A pianist played a jazz rendition of “Amazing Grace” as colleagues, friends and students of Sally Caldwell entered the United Campus Ministry-Wesley center Friday afternoon, setting the tone for the late faculty member’s memorial service.
Caldwell, who was an associate professor of sociology, died Jan. 31 from complications of a double lung transplant last June.
Susan Day, professor in the sociology department, met Caldwell in 1975 when they were both beginning their professional careers at Oklahoma City University. Day described Caldwell as the kind of teacher who often caused students to say, “I know I got an F, but I really loved the class.”
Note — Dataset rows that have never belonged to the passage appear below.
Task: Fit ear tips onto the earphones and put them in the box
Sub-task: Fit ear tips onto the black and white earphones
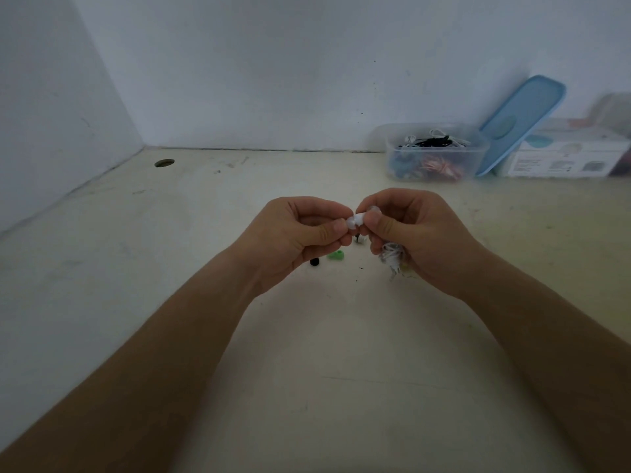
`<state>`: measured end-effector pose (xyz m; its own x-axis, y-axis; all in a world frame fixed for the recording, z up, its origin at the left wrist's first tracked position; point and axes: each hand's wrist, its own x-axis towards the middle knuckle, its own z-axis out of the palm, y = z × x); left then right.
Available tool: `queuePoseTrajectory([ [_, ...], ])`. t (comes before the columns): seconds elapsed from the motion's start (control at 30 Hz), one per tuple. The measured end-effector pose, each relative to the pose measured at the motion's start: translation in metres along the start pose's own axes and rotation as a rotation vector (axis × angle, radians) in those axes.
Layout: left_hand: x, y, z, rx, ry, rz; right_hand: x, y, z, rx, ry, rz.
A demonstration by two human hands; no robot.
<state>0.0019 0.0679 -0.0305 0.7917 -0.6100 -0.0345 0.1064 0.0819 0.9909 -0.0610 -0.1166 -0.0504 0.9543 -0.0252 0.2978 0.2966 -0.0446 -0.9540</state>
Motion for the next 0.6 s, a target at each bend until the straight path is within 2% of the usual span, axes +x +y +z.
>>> queuePoseTrajectory([
  [0.6,0.0014,-0.0033,0.0033,0.014,0.061,0.025,-0.0008,0.0000,0.0019,-0.169,0.115,-0.059],
])
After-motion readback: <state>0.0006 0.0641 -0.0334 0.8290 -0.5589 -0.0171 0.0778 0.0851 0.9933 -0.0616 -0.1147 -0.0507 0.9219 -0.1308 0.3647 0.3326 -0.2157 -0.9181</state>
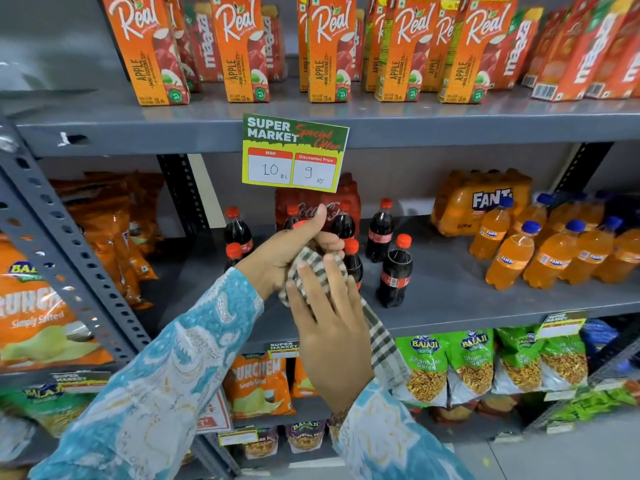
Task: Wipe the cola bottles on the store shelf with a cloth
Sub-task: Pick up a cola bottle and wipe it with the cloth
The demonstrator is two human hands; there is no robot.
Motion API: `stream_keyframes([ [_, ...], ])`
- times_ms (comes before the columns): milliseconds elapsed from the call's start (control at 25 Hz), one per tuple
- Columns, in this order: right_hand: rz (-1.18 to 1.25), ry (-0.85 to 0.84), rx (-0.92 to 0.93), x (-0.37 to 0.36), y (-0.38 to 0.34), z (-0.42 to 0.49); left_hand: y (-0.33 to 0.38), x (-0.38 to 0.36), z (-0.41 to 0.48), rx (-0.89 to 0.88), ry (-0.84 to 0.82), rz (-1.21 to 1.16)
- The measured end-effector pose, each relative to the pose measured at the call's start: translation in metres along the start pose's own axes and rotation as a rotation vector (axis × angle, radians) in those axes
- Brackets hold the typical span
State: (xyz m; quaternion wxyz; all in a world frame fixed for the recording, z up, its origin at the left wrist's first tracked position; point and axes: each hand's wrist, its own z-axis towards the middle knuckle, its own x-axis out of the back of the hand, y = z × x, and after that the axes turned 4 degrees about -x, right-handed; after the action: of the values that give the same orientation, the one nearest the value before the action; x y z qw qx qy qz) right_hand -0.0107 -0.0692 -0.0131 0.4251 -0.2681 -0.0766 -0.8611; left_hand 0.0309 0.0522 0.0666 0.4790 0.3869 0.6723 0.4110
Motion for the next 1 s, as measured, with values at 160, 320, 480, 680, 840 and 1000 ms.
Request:
stream_keyframes([
  [160, -0.005, -0.081, 0.091, 0.002, 0.009, -0.038, 0.0, 0.003, 0.0, -0.026, 0.056, 0.032],
  [320, 0.125, -0.103, 0.096, 0.013, 0.015, -0.042, 0.001, 0.01, 0.001, -0.028, 0.102, 0.007],
  [480, 0.144, 0.032, 0.033, -0.002, 0.012, 0.009, -0.003, 0.007, -0.001, 0.046, 0.018, 0.074],
  [680, 0.1, 0.013, 0.011, -0.014, 0.01, 0.005, 0.005, 0.001, -0.009, 0.057, 0.047, 0.149],
  [840, 0.089, -0.056, 0.08, -0.011, 0.009, -0.024, 0.0, 0.0, -0.006, -0.008, 0.148, 0.149],
  [1000, 0.087, -0.088, 0.121, -0.01, 0.019, -0.043, 0.011, 0.008, -0.003, -0.011, 0.173, 0.095],
])
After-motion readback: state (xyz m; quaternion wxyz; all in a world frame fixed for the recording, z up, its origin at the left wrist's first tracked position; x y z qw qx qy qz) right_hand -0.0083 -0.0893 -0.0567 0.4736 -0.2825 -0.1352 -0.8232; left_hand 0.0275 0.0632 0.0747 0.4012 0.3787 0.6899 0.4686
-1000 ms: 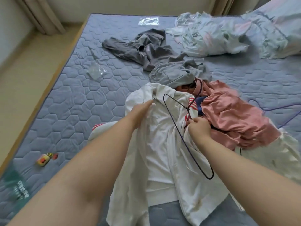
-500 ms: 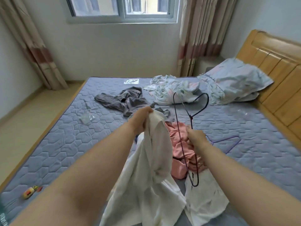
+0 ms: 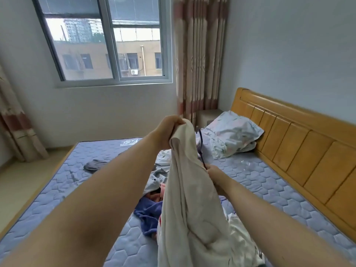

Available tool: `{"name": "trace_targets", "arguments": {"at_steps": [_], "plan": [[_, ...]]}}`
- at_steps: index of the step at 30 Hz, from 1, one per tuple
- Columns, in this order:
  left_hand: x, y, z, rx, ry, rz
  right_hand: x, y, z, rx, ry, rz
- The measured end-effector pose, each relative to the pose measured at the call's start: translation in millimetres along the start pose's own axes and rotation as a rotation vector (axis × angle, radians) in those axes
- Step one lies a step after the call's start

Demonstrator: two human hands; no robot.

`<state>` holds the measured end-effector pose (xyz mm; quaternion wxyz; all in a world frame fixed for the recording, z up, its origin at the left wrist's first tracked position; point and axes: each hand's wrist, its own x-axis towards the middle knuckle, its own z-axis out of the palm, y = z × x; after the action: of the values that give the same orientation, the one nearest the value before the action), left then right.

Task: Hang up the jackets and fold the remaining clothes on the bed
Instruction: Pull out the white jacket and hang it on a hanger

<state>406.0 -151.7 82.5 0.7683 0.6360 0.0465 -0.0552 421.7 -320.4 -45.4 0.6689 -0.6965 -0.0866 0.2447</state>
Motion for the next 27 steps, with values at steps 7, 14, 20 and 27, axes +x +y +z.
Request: {"name": "trace_targets", "arguments": {"at_steps": [7,14,20,27], "plan": [[-13,21,3,0.030,-0.011,0.025,-28,-15,14,-0.132,0.145,0.024],[-20,41,-75,0.374,0.110,0.096,-37,-86,-4,0.091,0.624,-0.213],[-29,58,-56,1.332,-0.051,0.125,-54,-179,10,-0.129,0.741,-0.471],[-13,40,22,0.958,-0.042,0.511,-66,-184,17,-0.397,0.815,-0.477]]}}
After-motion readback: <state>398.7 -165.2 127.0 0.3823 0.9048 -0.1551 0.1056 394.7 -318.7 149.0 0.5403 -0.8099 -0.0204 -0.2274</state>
“She was a professor who let students form their own goals—she wasn’t pushy or demanding, but she simply offered the possibilities for success,” Day said. “We’ll miss Sally. She saw teaching as a calling, not as a necessary evil in order to do more important work. Like all good teachers, she will and she does live on in her students’ appreciation and successes.”
Geography professor Lawrence Estaville told his favorite stories about Caldwell and spoke of her two best-known published books, “Romantic Deception” and “Statistics Unplugged.” Estaville described Caldwell as a “fine scholar” and as someone who cared about her community.
Caldwell was a political figure in Wimberley and involved Estaville in her initiatives, he said.
“Sally Caldwell is irreplaceable,” Estaville said. “Sally Caldwell was a high intellect. She had a fantastic humor and could make anybody laugh—and she did, a lot. But the most important thing about Sally is that she was a person of unwavering integrity.”
Estaville recently announced plans to establish an undergraduate scholarship for the Department of Sociology in honor of Caldwell. The Texas State University Development Foundation requires at least $25,000 in order to establish a scholarship fund, Estaville said. One sociology student could be awarded a $1,000 scholarship each year.
“Susan (Day) and I think that this is the best way to honor Sally at Texas State—to give back to the students,” Estaville said. “Because that’s what she did her whole career. The other day I said to Susan, ‘Hey, I’ve got $5,000.’ And Susan couldn’t be outdone, so she said, ‘I’ve got $5,000, too.’ We’re already almost halfway there.”
Kelly Mosel-Talavera, senior lecturer in the Department of Sociology, read comments at the service about Caldwell written by students and colleagues.
Some students’ comments described their respect for Caldwell, and others thanked her for making them face their fears, laugh and love statistics.
“I feel like I’m disproportionately sad about her death,” Mosel-Talavera read from a student’s statement posted on Facebook.
“We weren’t particularly close, but she had an undeniable effect on me. The way she tilted her head back to look at you through her glasses perched at the end of her nose and grinned because you laughed at the right part of the joke. It made you feel like part of some awesome club.”